→ **What the task asks**
Give the lines below again exactly, starting with the line that holds "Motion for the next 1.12" and going on through the line that holds "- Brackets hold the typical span".

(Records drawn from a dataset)

+++

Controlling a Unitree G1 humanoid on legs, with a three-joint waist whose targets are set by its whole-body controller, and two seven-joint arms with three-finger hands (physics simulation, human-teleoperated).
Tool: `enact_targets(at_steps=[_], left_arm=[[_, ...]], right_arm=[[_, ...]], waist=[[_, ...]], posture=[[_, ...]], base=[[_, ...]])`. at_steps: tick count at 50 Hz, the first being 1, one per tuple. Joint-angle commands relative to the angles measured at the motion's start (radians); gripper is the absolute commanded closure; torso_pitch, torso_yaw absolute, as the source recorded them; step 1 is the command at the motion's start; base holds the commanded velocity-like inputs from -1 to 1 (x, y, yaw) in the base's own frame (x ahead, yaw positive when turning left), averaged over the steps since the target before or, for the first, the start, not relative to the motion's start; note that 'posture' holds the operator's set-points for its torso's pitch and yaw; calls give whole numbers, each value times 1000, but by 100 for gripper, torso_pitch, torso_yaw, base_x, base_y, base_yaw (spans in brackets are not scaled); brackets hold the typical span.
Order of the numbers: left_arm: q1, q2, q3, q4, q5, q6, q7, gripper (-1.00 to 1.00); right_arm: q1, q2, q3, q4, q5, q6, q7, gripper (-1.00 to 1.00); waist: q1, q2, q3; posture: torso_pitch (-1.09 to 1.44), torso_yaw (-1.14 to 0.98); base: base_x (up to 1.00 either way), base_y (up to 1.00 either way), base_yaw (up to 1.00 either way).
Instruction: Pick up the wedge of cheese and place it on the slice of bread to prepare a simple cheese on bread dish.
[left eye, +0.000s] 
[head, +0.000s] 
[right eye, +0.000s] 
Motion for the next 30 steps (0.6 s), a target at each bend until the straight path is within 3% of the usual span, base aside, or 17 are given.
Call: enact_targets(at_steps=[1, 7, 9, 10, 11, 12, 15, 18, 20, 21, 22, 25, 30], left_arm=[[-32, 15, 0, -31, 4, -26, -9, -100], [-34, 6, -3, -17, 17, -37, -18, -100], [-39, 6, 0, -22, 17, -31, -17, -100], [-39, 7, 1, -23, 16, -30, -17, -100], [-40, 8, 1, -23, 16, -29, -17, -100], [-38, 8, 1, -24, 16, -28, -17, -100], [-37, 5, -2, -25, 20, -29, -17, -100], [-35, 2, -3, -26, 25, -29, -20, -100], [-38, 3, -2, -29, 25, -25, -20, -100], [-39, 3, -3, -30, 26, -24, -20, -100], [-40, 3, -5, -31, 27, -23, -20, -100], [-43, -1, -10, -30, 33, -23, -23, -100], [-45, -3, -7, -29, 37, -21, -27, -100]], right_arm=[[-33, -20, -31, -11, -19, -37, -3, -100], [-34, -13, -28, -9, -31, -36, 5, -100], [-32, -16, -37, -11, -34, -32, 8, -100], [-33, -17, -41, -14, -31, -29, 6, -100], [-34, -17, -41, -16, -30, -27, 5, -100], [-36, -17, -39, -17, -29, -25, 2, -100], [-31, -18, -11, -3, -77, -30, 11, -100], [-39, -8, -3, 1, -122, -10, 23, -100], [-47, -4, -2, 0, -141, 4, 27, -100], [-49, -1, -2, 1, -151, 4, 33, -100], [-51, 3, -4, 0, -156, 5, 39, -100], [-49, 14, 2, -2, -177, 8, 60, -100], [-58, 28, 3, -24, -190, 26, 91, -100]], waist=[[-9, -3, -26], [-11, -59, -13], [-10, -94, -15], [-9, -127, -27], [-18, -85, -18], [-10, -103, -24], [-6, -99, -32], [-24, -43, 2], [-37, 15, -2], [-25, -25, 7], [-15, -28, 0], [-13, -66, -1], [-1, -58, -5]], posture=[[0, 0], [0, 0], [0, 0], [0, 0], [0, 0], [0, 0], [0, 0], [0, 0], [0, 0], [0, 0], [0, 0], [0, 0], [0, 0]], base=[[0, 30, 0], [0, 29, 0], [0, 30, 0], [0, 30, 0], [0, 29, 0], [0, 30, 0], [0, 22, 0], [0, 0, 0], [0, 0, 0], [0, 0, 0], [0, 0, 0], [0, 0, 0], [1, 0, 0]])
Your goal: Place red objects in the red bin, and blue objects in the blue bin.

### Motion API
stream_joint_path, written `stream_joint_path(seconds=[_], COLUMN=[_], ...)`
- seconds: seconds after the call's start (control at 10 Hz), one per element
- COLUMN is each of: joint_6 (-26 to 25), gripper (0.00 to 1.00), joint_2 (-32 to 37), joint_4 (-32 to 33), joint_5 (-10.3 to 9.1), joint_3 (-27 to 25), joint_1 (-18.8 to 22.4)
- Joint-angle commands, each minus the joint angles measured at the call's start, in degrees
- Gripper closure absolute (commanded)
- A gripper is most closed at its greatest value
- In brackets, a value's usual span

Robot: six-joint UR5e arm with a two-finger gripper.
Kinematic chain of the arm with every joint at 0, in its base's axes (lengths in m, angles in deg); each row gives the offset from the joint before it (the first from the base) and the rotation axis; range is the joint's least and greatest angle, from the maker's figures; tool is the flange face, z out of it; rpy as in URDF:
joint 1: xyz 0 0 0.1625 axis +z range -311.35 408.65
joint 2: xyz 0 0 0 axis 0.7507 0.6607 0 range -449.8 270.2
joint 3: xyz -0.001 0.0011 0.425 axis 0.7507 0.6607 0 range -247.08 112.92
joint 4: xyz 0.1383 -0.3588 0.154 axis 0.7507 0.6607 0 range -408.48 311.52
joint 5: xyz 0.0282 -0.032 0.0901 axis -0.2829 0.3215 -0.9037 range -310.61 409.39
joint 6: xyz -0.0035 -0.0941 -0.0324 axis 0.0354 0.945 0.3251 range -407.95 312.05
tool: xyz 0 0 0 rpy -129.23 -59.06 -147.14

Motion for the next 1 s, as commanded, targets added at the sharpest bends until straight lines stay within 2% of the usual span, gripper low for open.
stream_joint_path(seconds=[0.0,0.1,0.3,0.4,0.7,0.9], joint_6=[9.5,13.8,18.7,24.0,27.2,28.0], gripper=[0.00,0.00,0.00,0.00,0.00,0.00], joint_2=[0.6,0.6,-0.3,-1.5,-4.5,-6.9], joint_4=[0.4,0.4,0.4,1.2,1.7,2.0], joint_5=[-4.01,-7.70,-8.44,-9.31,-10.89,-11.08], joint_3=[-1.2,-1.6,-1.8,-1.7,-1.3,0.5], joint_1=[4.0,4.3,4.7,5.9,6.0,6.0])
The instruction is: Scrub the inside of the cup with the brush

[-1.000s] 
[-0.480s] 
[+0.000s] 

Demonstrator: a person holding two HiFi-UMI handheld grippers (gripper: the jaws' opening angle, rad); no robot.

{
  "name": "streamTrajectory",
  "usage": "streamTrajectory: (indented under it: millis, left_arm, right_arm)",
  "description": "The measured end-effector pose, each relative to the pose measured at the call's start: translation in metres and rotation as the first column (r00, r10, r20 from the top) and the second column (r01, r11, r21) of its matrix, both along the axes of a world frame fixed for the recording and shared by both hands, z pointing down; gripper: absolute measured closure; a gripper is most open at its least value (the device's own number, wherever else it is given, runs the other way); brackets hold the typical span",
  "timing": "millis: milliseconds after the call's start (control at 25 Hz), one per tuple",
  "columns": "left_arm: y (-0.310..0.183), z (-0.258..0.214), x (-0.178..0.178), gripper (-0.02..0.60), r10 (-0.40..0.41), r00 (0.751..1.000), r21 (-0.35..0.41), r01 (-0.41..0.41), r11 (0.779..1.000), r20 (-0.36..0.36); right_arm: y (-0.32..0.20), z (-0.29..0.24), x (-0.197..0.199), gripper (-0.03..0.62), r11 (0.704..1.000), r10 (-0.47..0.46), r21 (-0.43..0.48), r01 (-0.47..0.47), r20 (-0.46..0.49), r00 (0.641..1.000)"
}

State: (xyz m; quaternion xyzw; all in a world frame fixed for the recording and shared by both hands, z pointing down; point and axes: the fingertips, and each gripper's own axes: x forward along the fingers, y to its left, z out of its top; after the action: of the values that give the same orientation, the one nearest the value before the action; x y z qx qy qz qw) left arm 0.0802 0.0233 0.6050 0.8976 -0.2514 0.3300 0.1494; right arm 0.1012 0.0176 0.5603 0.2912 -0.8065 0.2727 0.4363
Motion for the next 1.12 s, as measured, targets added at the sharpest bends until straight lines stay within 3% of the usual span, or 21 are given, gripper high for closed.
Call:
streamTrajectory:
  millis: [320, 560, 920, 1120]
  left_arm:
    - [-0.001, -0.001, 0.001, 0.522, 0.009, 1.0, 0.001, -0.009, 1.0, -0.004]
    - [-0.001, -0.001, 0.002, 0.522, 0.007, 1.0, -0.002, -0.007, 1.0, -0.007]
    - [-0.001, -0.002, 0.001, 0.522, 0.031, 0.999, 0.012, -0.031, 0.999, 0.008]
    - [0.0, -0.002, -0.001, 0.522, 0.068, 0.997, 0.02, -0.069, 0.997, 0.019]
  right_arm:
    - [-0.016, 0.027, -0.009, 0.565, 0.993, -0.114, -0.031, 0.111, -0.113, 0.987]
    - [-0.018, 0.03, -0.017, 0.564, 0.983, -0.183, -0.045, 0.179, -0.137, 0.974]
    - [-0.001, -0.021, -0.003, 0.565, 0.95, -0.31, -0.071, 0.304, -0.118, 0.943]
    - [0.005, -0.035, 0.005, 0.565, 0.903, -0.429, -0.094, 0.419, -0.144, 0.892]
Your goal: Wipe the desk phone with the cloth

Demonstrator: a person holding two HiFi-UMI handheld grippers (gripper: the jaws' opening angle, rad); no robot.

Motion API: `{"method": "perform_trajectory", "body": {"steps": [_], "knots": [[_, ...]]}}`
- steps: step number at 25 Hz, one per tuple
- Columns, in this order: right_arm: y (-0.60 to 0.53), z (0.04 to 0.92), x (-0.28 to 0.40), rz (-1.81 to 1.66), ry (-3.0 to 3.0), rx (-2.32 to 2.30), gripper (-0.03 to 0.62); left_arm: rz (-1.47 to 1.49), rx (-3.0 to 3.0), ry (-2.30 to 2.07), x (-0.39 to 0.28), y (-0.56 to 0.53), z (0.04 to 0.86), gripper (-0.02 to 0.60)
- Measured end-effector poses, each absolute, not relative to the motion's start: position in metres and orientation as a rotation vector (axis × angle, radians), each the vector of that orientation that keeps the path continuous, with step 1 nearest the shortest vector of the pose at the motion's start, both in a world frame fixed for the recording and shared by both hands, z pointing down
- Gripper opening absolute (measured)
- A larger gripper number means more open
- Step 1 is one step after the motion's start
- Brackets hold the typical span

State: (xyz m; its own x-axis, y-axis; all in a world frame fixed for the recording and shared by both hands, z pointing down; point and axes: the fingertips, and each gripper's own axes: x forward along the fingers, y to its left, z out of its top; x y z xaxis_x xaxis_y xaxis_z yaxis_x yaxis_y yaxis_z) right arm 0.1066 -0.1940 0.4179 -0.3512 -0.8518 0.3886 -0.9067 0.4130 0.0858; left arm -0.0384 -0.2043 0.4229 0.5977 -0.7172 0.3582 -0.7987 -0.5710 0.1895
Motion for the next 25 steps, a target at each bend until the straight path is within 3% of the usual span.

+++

→ **Solution below**
Motion for the next 1.12 s, as measured, targets added at the sharpest bends until straight lines stay within 3% of the usual span, or 21 are given, gripper high for closed.
Call:
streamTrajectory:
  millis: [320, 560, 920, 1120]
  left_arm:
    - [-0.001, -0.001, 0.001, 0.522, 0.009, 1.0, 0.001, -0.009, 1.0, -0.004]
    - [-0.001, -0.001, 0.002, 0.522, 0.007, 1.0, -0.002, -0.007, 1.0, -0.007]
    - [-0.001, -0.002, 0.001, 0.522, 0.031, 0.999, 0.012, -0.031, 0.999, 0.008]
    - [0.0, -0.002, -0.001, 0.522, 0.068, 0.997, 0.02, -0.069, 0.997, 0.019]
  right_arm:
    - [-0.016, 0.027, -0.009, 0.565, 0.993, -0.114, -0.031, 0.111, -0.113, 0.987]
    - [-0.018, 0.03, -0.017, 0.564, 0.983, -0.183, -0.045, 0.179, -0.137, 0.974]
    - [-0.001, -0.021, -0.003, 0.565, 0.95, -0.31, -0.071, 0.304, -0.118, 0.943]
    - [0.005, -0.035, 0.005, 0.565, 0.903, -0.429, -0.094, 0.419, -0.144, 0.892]
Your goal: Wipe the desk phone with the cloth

Demonstrator: a person holding two HiFi-UMI handheld grippers (gripper: the jaws' opening angle, rad); no robot.

Motion API: `{"method": "perform_trajectory", "body": {"steps": [_], "knots": [[_, ...]]}}`
- steps: step number at 25 Hz, one per tuple
- Columns, in this order: right_arm: y (-0.60 to 0.53), z (0.04 to 0.92), x (-0.28 to 0.40), rz (-1.81 to 1.66), ry (-3.0 to 3.0), rx (-2.32 to 2.30), gripper (-0.03 to 0.62); left_arm: rz (-1.47 to 1.49), rx (-3.0 to 3.0), ry (-2.30 to 2.07), x (-0.39 to 0.28), y (-0.56 to 0.53), z (0.04 to 0.86), gripper (-0.02 to 0.60)
- Measured end-effector poses, each absolute, not relative to the motion's start: position in metres and orientation as a rotation vector (axis × angle, radians), each the vector of that orientation that keeps the path continuous, with step 1 nearest the shortest vector of the pose at the motion's start, both in a world frame fixed for the recording and shared by both hands, z pointing down
- Gripper opening absolute (measured)
- A larger gripper number means more open
- Step 1 is one step after the motion's start
- Brackets hold the typical span

Nothing more is required for this answer.